***** Record excerpts *****
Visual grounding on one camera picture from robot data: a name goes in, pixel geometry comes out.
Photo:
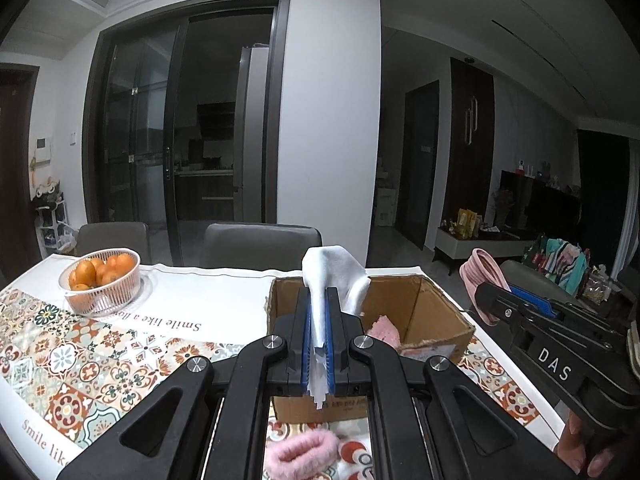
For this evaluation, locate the low white bench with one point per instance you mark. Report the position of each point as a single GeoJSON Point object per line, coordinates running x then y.
{"type": "Point", "coordinates": [450, 245]}

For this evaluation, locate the pink knitted cloth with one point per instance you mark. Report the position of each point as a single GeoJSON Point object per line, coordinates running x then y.
{"type": "Point", "coordinates": [385, 332]}

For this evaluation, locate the white intercom panel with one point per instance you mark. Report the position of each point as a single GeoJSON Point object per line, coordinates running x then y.
{"type": "Point", "coordinates": [43, 150]}

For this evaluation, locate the brown cardboard box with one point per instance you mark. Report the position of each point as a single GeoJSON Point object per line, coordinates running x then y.
{"type": "Point", "coordinates": [435, 310]}

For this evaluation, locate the yellow packets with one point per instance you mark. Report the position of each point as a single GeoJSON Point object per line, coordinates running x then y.
{"type": "Point", "coordinates": [469, 222]}

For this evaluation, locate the white cloth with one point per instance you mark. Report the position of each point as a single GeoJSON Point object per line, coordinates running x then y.
{"type": "Point", "coordinates": [330, 265]}

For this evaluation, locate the pink fuzzy hair band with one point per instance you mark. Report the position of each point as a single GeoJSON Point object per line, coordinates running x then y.
{"type": "Point", "coordinates": [300, 452]}

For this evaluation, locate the pile of oranges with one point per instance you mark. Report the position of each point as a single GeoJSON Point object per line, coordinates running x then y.
{"type": "Point", "coordinates": [107, 272]}

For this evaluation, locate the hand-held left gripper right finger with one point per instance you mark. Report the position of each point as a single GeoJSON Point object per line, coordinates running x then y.
{"type": "Point", "coordinates": [331, 340]}

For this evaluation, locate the brown wooden door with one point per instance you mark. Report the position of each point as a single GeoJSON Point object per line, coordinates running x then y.
{"type": "Point", "coordinates": [17, 185]}

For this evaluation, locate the person's right hand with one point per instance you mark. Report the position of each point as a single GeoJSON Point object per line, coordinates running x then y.
{"type": "Point", "coordinates": [585, 447]}

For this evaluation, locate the white shoe rack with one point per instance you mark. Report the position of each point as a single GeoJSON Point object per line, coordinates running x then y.
{"type": "Point", "coordinates": [50, 220]}

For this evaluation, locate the dark wooden cabinet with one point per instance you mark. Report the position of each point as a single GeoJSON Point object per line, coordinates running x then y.
{"type": "Point", "coordinates": [470, 170]}

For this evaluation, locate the dark television cabinet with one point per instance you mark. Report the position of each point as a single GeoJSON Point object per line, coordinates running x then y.
{"type": "Point", "coordinates": [545, 205]}

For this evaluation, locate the white plastic basket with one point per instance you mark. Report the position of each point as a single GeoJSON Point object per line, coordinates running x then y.
{"type": "Point", "coordinates": [110, 300]}

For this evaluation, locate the dark sliding glass door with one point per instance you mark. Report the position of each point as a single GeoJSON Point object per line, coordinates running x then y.
{"type": "Point", "coordinates": [135, 135]}

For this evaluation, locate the pink ribbed headband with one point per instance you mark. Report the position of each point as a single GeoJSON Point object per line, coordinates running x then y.
{"type": "Point", "coordinates": [482, 265]}

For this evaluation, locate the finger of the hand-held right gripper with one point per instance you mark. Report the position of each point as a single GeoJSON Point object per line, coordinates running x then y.
{"type": "Point", "coordinates": [500, 307]}
{"type": "Point", "coordinates": [537, 301]}

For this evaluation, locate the colourful clothes pile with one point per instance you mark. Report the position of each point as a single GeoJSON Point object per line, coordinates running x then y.
{"type": "Point", "coordinates": [562, 262]}

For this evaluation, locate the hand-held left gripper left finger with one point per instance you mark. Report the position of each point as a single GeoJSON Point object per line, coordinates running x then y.
{"type": "Point", "coordinates": [306, 340]}

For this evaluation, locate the grey dining chair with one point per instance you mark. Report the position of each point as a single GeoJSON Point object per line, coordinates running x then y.
{"type": "Point", "coordinates": [260, 245]}
{"type": "Point", "coordinates": [112, 242]}
{"type": "Point", "coordinates": [525, 272]}

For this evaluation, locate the dark interior door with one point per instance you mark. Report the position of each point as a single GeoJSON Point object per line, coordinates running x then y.
{"type": "Point", "coordinates": [417, 170]}

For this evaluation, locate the patterned tablecloth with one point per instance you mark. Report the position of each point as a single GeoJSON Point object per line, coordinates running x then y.
{"type": "Point", "coordinates": [75, 360]}
*****
### Problem to solve:
Every entry above should be written out again verbatim, with no pictures included.

### Expected answer:
Visual grounding on one camera picture from robot data: a name goes in, pixel geometry comes out.
Photo:
For this evaluation, locate the low white bench with one point per instance you mark. Report the position of each point as a single GeoJSON Point object per line, coordinates running x then y.
{"type": "Point", "coordinates": [450, 245]}

For this evaluation, locate the pink knitted cloth with one point per instance you mark. Report the position of each point as a single GeoJSON Point object per line, coordinates running x then y.
{"type": "Point", "coordinates": [385, 332]}

For this evaluation, locate the white intercom panel with one point per instance you mark. Report the position of each point as a single GeoJSON Point object per line, coordinates running x then y.
{"type": "Point", "coordinates": [43, 150]}

For this evaluation, locate the brown cardboard box with one point per instance you mark. Report the position of each point as a single GeoJSON Point object per line, coordinates running x then y.
{"type": "Point", "coordinates": [435, 310]}

For this evaluation, locate the yellow packets with one point per instance you mark. Report the position of each point as a single GeoJSON Point object per line, coordinates running x then y.
{"type": "Point", "coordinates": [469, 222]}

For this evaluation, locate the white cloth with one point per instance you mark. Report the position of each point as a single GeoJSON Point object per line, coordinates running x then y.
{"type": "Point", "coordinates": [330, 265]}

For this evaluation, locate the pink fuzzy hair band with one point per instance you mark. Report the position of each point as a single GeoJSON Point object per line, coordinates running x then y.
{"type": "Point", "coordinates": [300, 452]}

For this evaluation, locate the pile of oranges with one point per instance you mark. Report the position of each point as a single GeoJSON Point object per line, coordinates running x then y.
{"type": "Point", "coordinates": [107, 272]}

For this evaluation, locate the hand-held left gripper right finger with one point per instance you mark. Report the position of each point as a single GeoJSON Point object per line, coordinates running x then y.
{"type": "Point", "coordinates": [331, 340]}

For this evaluation, locate the brown wooden door with one point per instance you mark. Report the position of each point as a single GeoJSON Point object per line, coordinates running x then y.
{"type": "Point", "coordinates": [17, 185]}

For this evaluation, locate the person's right hand with one point per instance you mark. Report the position of each point as a single GeoJSON Point object per line, coordinates running x then y.
{"type": "Point", "coordinates": [585, 447]}

For this evaluation, locate the white shoe rack with one point per instance you mark. Report the position of each point as a single GeoJSON Point object per line, coordinates running x then y.
{"type": "Point", "coordinates": [50, 220]}

For this evaluation, locate the dark wooden cabinet with one point per instance you mark. Report the position of each point as a single GeoJSON Point object per line, coordinates running x then y.
{"type": "Point", "coordinates": [470, 170]}

For this evaluation, locate the dark television cabinet with one point per instance you mark. Report the position of each point as a single GeoJSON Point object per line, coordinates running x then y.
{"type": "Point", "coordinates": [545, 205]}

For this evaluation, locate the white plastic basket with one point per instance you mark. Report the position of each point as a single GeoJSON Point object per line, coordinates running x then y.
{"type": "Point", "coordinates": [110, 300]}

For this evaluation, locate the dark sliding glass door with one point per instance you mark. Report the position of each point as a single GeoJSON Point object per line, coordinates running x then y.
{"type": "Point", "coordinates": [135, 135]}

For this evaluation, locate the pink ribbed headband with one point per instance you mark. Report the position of each point as a single GeoJSON Point object per line, coordinates running x then y.
{"type": "Point", "coordinates": [482, 265]}

For this evaluation, locate the finger of the hand-held right gripper with one point per instance you mark. Report the position of each point as a single GeoJSON Point object per line, coordinates running x then y.
{"type": "Point", "coordinates": [500, 307]}
{"type": "Point", "coordinates": [537, 301]}

For this evaluation, locate the colourful clothes pile with one point per instance you mark. Report the position of each point as a single GeoJSON Point object per line, coordinates running x then y.
{"type": "Point", "coordinates": [562, 262]}

For this evaluation, locate the hand-held left gripper left finger with one point per instance you mark. Report the position of each point as a single GeoJSON Point object per line, coordinates running x then y.
{"type": "Point", "coordinates": [306, 340]}

For this evaluation, locate the grey dining chair with one point per instance you mark. Report the position of each point as a single GeoJSON Point object per line, coordinates running x then y.
{"type": "Point", "coordinates": [260, 245]}
{"type": "Point", "coordinates": [112, 242]}
{"type": "Point", "coordinates": [525, 272]}

For this evaluation, locate the dark interior door with one point per instance you mark. Report the position of each point as a single GeoJSON Point object per line, coordinates running x then y.
{"type": "Point", "coordinates": [417, 170]}

For this evaluation, locate the patterned tablecloth with one point per instance you mark. Report the position of each point as a single GeoJSON Point object per line, coordinates running x then y.
{"type": "Point", "coordinates": [75, 360]}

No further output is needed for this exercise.